20,000 Leagues Under the Sea
by Jules Verne
Where It All Goes Down
The Nautilus, The Oceans of the World
Captain Nemo's motto is "Mobilis In Mobile," that is, "Mobile in the Mobile Element." So we've got a kind of literary nesting doll situation on our hands here. The mobile element = water, and the Nautilus is a vessel that's mobile in this water. But the Nautilus is so fast and maneuverable, it's sort of like water itself; it's always moving, always shifting.
You can think of the setting in 20,000 Leagues in the same way. There are two very mysterious environments to be explored, one within the other: the Nautilus within the world's great seas.

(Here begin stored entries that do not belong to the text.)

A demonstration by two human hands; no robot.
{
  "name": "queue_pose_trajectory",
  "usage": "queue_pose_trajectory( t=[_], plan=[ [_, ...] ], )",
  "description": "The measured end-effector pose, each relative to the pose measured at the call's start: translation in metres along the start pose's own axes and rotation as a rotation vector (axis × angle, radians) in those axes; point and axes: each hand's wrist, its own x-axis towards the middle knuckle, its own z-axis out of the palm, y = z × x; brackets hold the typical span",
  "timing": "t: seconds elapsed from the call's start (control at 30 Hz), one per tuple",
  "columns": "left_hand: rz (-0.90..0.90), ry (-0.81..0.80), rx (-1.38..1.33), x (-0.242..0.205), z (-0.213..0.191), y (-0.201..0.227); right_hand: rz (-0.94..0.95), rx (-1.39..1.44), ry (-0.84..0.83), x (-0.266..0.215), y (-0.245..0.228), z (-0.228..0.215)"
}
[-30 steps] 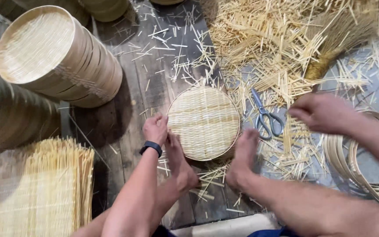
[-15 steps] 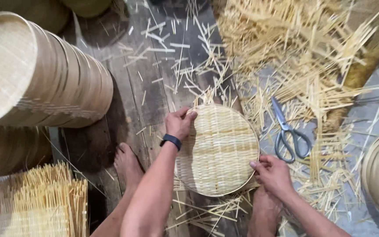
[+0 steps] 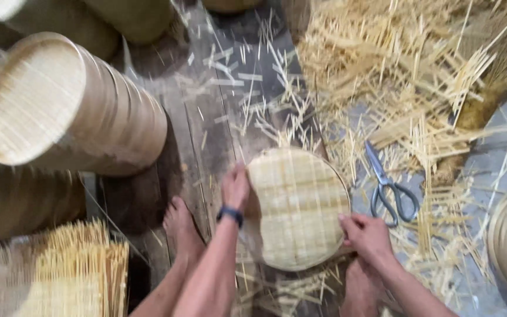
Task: Weaving bamboo strips into a circular mat and trimming the edges to fit a hoop for a steamer basket.
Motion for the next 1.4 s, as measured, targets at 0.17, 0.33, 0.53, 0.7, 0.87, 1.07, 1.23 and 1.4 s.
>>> queue_pose_trajectory(
  t=[0.17,0.33,0.53,0.7,0.87,1.07,1.23,1.4],
  plan=[
    [0.041,0.108,-0.311,-0.109,-0.096,0.108,-0.217,-0.399,0.165,-0.007,0.017,-0.052],
    [0.122,-0.142,-0.962,-0.094,-0.105,0.061,-0.343,0.583,-0.102,-0.037,-0.102,-0.059],
    [-0.502,-0.204,-0.901,-0.064,-0.054,-0.042,-0.463,0.276,-0.101,0.035,0.058,-0.026],
    [-0.107,0.269,0.593,-0.095,-0.022,0.007,-0.07,0.06,0.075,0.051,0.044,-0.053],
    [-0.399,-0.004,0.423,-0.137,0.044,0.116,-0.205,-0.851,0.338,0.101,0.078,-0.085],
    [-0.189,-0.063,0.67,-0.126,0.023,0.098,-0.09,-0.725,0.18,0.165,0.125,-0.105],
    [-0.042,-0.212,0.746,-0.133,0.0,0.083,0.038,-0.341,-0.125,0.113,0.105,-0.11],
    [0.189,-0.176,0.733,-0.131,-0.01,0.1,0.129,-0.324,0.01,0.037,-0.009,-0.095]
  ],
)
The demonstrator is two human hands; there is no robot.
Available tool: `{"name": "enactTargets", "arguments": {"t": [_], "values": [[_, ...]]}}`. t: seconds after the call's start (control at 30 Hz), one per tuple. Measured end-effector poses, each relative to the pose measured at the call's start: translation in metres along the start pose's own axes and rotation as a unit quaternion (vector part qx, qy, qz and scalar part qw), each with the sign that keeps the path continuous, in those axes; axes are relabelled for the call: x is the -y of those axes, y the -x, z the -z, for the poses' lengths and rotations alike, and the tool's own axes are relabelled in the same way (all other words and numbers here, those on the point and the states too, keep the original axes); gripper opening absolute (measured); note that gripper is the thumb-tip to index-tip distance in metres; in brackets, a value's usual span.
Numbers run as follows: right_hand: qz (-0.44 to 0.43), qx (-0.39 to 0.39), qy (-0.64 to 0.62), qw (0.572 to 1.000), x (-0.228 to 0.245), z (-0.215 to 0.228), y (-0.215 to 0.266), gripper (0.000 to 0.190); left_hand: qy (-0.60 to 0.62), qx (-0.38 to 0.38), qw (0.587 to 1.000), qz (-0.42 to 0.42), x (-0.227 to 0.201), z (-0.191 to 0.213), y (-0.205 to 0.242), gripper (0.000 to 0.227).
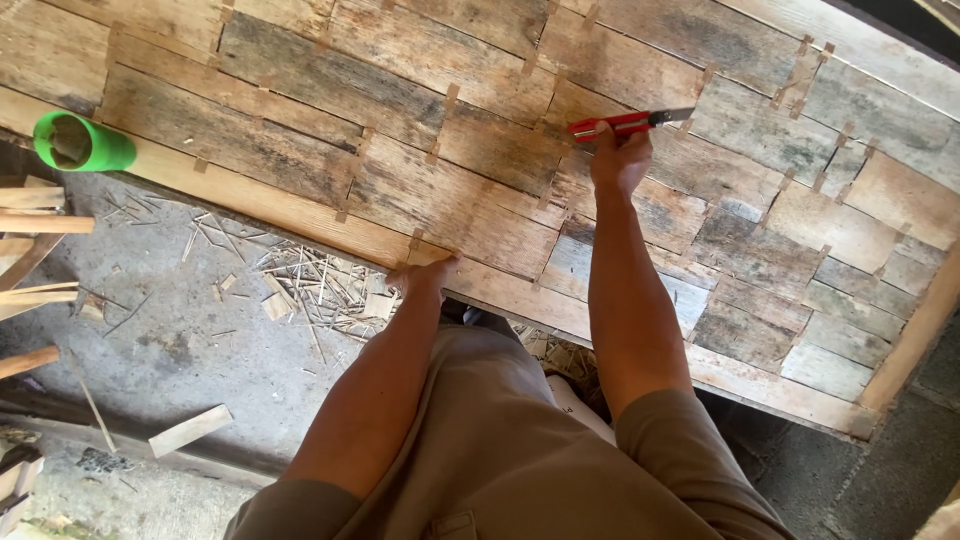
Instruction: Scraping and cleaning the joints and surfaces of a wooden block panel using a utility knife.
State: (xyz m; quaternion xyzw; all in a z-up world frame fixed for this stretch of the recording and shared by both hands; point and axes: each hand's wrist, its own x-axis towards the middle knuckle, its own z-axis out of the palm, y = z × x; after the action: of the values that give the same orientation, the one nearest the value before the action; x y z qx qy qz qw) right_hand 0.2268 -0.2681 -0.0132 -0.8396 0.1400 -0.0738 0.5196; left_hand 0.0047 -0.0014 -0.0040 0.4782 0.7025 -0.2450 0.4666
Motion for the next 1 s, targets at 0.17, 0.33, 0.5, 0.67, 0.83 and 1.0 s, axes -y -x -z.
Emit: {"name": "enactTargets", "arguments": {"t": [0.17, 0.33, 0.5, 0.67, 0.83, 1.0], "values": [[-0.029, 0.073, 0.08, 0.994, 0.016, -0.003, 0.001, 0.018, 0.02, -0.001, 1.0, 0.013, -0.009, 0.01, 0.037, 0.141], [-0.047, 0.071, 0.0, 0.996, 0.011, -0.036, 0.001, 0.023, -0.02, -0.001, 1.0, 0.008, -0.009, 0.006, 0.024, 0.14], [-0.015, -0.007, -0.023, 1.0, 0.009, -0.05, 0.012, 0.021, -0.034, 0.0, 0.999, 0.017, -0.015, 0.011, 0.039, 0.14], [0.01, -0.019, -0.022, 1.0, 0.024, -0.045, 0.006, 0.026, -0.038, 0.002, 0.999, -0.001, -0.007, 0.008, 0.02, 0.141], [0.008, 0.018, 0.06, 0.998, 0.037, -0.04, 0.004, 0.025, -0.026, -0.004, 1.0, 0.007, -0.012, 0.006, 0.019, 0.145], [-0.021, -0.009, -0.025, 0.999, 0.03, -0.042, 0.004, 0.023, -0.026, 0.005, 1.0, 0.015, -0.007, 0.002, 0.009, 0.14]]}}
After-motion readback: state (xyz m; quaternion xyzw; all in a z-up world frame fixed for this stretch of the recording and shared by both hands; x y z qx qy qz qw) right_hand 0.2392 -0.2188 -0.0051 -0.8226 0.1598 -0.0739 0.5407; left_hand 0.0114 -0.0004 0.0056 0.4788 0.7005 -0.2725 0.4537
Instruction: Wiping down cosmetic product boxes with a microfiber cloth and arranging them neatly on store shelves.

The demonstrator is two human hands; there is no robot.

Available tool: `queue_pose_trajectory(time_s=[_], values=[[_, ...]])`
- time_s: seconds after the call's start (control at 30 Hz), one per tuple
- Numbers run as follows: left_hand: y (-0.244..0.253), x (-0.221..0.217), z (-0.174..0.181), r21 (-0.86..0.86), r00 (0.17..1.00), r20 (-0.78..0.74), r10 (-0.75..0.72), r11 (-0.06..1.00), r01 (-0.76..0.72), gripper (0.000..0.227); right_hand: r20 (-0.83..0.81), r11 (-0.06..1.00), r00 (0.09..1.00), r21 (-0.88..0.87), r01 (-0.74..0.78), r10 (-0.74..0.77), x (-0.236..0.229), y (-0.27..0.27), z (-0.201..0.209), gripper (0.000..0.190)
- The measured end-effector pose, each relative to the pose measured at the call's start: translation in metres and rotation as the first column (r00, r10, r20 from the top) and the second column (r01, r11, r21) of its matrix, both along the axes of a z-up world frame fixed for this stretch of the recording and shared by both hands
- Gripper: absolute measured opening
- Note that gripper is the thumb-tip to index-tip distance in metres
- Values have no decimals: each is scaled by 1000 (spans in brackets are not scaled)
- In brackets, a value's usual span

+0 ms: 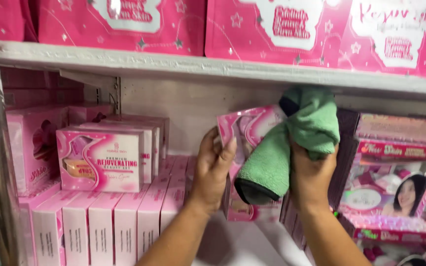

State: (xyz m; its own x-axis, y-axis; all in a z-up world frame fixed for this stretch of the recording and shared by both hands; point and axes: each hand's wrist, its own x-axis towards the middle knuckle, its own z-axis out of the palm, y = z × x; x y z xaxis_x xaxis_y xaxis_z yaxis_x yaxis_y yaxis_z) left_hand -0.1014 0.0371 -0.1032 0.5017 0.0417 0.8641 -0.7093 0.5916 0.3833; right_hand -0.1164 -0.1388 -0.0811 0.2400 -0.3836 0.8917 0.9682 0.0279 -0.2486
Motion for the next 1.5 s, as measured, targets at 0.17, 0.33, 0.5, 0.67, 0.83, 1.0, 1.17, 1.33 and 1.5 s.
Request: queue_pose_trajectory(time_s=[0.17, 0.33, 0.5, 0.67, 0.83, 1.0, 1.17, 1.33, 1.5], values=[[-5, -10, -6, -49, 995, -95, 31, 998, -36, 43, 9, 998, 998, -15, 62, -61, 10, 17, -13, 48], [6, 31, -23, 4, 994, 45, 99, 995, -100, 41, 321, 616, 679, -286, 734, -660, -14, 49, -20, 77], [-2, -7, -18, 63, 994, -112, -12, 998, 19, 43, 91, 644, 748, -446, 621, -658, 37, 11, -20, 64], [-3, -17, -20, 108, 993, -94, 69, 992, -59, 46, -185, 979, 966, -131, 156, -179, 65, -9, -22, 33], [1, 3, -19, -179, 989, -131, 61, 980, -85, 44, -130, 962, 961, -156, 225, -246, 54, 9, -54, 40], [2, 26, -33, -284, 975, -212, -74, 959, 11, 54, 155, 865, 953, -401, 302, -261, 10, 54, -48, 83], [-13, -10, -24, -112, 923, -328, -204, 978, 176, 60, 35, 948, 990, -286, 140, -135, 53, 18, -75, 64], [-16, -9, -26, -107, 832, -482, -275, 961, 255, 62, -68, 989, 994, -127, 75, -84, 69, 2, -93, 34], [0, 12, -32, 11, 892, -445, -86, 995, 101, 72, 99, 853, 931, -376, 361, -350, 13, 62, -66, 49]])
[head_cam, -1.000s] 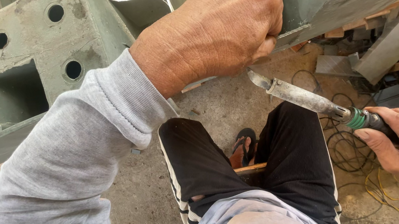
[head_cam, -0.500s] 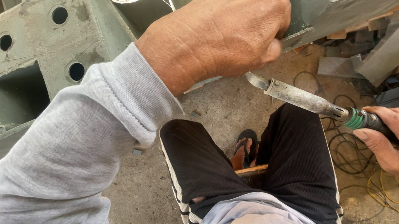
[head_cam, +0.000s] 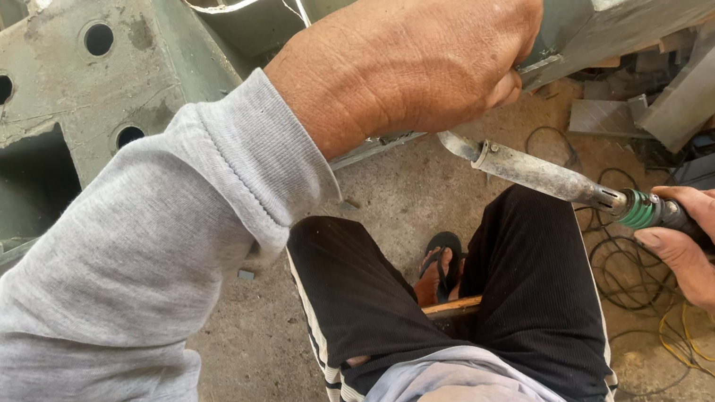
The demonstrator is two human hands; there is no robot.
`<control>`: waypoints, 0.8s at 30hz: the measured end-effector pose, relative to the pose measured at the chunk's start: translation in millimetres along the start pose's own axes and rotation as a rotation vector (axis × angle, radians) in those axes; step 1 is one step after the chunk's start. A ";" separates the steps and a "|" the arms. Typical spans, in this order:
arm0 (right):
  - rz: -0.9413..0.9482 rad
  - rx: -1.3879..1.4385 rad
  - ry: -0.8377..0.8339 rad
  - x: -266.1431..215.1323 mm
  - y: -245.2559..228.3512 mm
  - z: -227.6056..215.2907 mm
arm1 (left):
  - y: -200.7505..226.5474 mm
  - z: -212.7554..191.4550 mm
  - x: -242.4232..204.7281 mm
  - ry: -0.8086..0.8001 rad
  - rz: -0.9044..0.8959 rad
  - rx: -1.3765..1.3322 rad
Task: The person uses a soldering iron to apply heat along the seam of a large gray metal structure. They hold the tool steadily against the joint while occasionally wiping the area with a green cloth. The person remains seated and works on a single seam for the duration of the clip.
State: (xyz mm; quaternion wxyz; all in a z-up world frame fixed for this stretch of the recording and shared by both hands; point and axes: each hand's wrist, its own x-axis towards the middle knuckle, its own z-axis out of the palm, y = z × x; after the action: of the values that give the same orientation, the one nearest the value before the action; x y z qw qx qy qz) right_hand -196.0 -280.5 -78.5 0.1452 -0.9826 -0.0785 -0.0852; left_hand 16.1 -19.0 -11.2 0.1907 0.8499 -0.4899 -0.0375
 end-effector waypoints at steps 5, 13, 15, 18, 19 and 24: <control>-0.001 0.010 0.027 -1.3 0.7 0.8 | 2.1 -5.5 -2.8 -0.007 0.000 -0.038; -0.033 -0.056 0.032 -1.3 4.8 2.7 | 2.6 -6.5 -6.2 -0.022 -0.006 -0.063; -0.023 -0.084 0.013 1.1 5.4 2.2 | 2.4 -6.9 -6.9 -0.060 -0.046 -0.090; -0.002 -0.131 -0.030 5.9 5.0 0.9 | 1.2 -9.0 -7.3 -0.042 0.011 -0.105; 0.003 -0.137 -0.035 7.1 4.8 0.4 | 1.0 -9.5 -7.5 -0.049 0.003 -0.112; -0.016 -0.115 -0.021 11.5 5.0 1.0 | -0.8 -13.1 -8.9 -0.077 -0.029 -0.145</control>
State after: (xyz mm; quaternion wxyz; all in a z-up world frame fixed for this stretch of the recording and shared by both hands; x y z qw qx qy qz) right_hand -183.8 -283.4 -78.6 0.0869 -0.9895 -0.0830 -0.0806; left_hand 15.4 -7.3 -0.4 0.2322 0.8387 -0.4806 -0.1085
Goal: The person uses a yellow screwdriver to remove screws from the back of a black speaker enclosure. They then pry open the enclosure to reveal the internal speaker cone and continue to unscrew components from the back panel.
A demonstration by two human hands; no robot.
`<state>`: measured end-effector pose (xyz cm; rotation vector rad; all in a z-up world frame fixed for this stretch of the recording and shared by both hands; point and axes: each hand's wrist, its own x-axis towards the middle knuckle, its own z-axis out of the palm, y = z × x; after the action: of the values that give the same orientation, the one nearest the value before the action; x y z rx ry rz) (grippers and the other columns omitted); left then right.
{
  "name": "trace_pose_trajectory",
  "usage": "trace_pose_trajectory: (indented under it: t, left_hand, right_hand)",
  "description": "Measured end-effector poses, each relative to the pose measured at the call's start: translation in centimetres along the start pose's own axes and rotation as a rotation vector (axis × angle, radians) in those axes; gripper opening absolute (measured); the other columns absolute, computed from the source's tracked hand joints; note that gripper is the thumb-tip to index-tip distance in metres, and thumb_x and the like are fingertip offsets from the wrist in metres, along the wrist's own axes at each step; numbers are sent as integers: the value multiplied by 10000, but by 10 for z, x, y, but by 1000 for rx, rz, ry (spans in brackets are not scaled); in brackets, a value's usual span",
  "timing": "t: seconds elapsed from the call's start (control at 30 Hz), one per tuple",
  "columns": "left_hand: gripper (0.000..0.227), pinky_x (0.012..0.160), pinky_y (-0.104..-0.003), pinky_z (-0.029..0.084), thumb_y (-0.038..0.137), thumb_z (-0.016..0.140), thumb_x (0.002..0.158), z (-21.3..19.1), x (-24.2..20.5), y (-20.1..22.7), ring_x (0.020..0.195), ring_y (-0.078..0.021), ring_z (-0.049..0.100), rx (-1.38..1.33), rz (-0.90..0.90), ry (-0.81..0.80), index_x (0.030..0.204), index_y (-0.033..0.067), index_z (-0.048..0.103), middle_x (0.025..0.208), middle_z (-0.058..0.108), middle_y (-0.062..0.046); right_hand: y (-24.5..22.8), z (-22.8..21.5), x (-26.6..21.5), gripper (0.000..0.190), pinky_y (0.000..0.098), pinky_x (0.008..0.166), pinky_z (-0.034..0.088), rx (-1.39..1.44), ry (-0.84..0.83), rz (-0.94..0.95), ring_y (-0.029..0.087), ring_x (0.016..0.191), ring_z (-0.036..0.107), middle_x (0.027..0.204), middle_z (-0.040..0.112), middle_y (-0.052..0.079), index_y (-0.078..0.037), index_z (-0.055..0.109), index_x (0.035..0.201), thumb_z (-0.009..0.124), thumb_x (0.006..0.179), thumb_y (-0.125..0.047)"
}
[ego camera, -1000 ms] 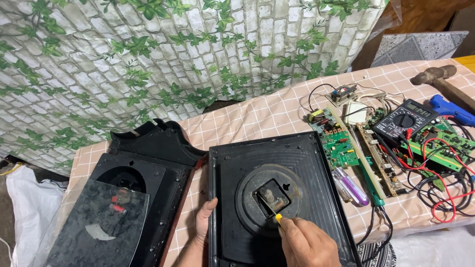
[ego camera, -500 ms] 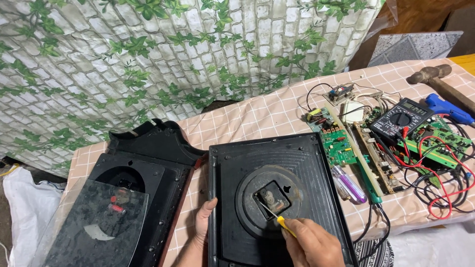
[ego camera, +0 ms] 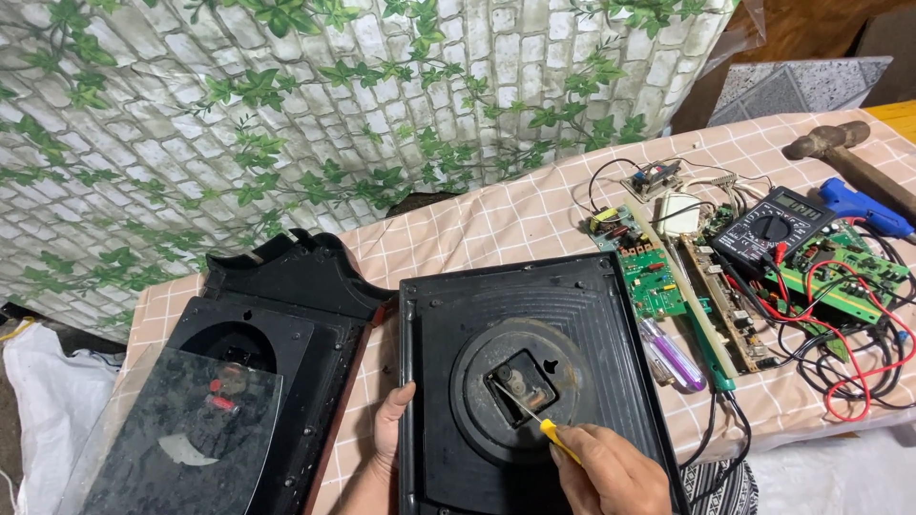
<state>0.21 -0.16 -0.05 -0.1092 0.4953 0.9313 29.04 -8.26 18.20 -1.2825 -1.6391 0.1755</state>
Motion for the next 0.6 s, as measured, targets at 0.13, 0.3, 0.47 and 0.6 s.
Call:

Though the Nautilus may seem insignificant compared to the oceans it travels through, it's almost as amazing and mystifying. Sure, it's hard to beat the lost city of Atlantis on our Amaze-O-Meter, but this submarine boasts futuristic technology that scientists like Aronnax drool over. It's powered by Nemo's "special electricity," and, in truth, it holds just as many secrets as the oceans it explores.
In the end, the physical setting in 20,000 Leagues is sort of like a riddle, wrapped in a mystery, inside an enigma (to quote everyone's favorite cigar-chomping Prime Minister, Winston Churchill). Verne gives his characters a lot of room to flirt with mystery in these nested worlds. And at the center of it all is our favorite riddle of a captain, Mr. Nemo.